A.H. admitted to what would be a Class D felony theft if she was an adult and received a suspended commitment to the Indiana Department of Correction. After violating her probation, she was placed on electronic monitoring and signed an agreement that she would be required to pay for any damage or replacement costs of equipment.
A.H. cut off the device, left it in a park and ran away. At a dispositional hearing, the juvenile court ordered her to pay $575 in restitution for the device by way of performing community service, the amount specified in the electronic monitoring agreement. A.H. objected, but the court ordered her to perform the community service.
The same rule that applies in criminal cases – that a trial court is free to award restitution as part of the sentence when the plea agreement does not include restitution but the sentence is left open – should also apply in juvenile cases, the COA held. So even though no restitution was mentioned in the admissions agreement, the juvenile court could properly order it because the disposition was left open.
It does not matter that the juvenile court did not make a direct inquiry into A.H.’s ability to pay because she was not required to make monetary restitution. The trial court imposed the community service aspect based on A.H.’s mother’s recommendation.

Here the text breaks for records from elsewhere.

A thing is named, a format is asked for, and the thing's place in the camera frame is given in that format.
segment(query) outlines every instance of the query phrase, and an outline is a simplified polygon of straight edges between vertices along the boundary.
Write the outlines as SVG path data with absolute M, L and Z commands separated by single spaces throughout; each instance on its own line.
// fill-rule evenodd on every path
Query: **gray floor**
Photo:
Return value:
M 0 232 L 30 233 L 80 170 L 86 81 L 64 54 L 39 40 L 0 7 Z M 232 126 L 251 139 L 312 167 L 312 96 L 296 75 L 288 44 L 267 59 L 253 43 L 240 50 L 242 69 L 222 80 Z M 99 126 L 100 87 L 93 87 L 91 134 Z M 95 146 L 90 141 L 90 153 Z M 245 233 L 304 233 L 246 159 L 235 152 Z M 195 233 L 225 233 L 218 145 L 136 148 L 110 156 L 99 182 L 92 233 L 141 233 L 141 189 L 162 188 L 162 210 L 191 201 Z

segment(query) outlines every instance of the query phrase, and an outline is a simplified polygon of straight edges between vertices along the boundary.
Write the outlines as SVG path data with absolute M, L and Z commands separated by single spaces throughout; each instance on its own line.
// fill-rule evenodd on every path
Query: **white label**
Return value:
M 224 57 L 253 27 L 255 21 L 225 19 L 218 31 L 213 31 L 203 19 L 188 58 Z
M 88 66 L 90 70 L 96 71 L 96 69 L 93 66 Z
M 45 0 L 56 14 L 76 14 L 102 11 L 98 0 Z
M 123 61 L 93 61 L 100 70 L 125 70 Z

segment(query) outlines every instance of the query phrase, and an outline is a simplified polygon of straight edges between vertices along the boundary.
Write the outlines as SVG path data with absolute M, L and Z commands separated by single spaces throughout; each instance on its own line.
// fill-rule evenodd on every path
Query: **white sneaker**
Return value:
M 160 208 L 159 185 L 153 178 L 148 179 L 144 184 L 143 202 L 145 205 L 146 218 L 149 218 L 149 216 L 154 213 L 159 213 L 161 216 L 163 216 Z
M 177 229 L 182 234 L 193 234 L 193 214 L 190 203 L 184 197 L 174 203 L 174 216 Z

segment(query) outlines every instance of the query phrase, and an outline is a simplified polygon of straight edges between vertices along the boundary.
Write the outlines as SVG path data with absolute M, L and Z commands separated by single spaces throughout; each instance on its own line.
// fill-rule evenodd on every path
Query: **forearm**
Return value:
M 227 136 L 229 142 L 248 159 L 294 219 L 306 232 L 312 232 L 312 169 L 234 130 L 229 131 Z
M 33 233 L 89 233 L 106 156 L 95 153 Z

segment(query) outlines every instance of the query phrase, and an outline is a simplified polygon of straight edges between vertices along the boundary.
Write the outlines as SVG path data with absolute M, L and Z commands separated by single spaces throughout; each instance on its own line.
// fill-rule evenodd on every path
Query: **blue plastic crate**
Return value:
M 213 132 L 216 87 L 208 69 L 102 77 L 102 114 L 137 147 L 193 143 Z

Finally, the COA found the state established the actual amount of loss that happened when A.H. cut off her device. The evidence shows the teen signed the agreement that stated the electronic monitoring device was worth $575, and A.H. stipulated to that amount when she signed the agreement. This agreement was before the trial court and the amount was repeated by the probation officer, wrote Judge John Baker in A.H. v. State of Indiana, 49A05-1309-JV-450.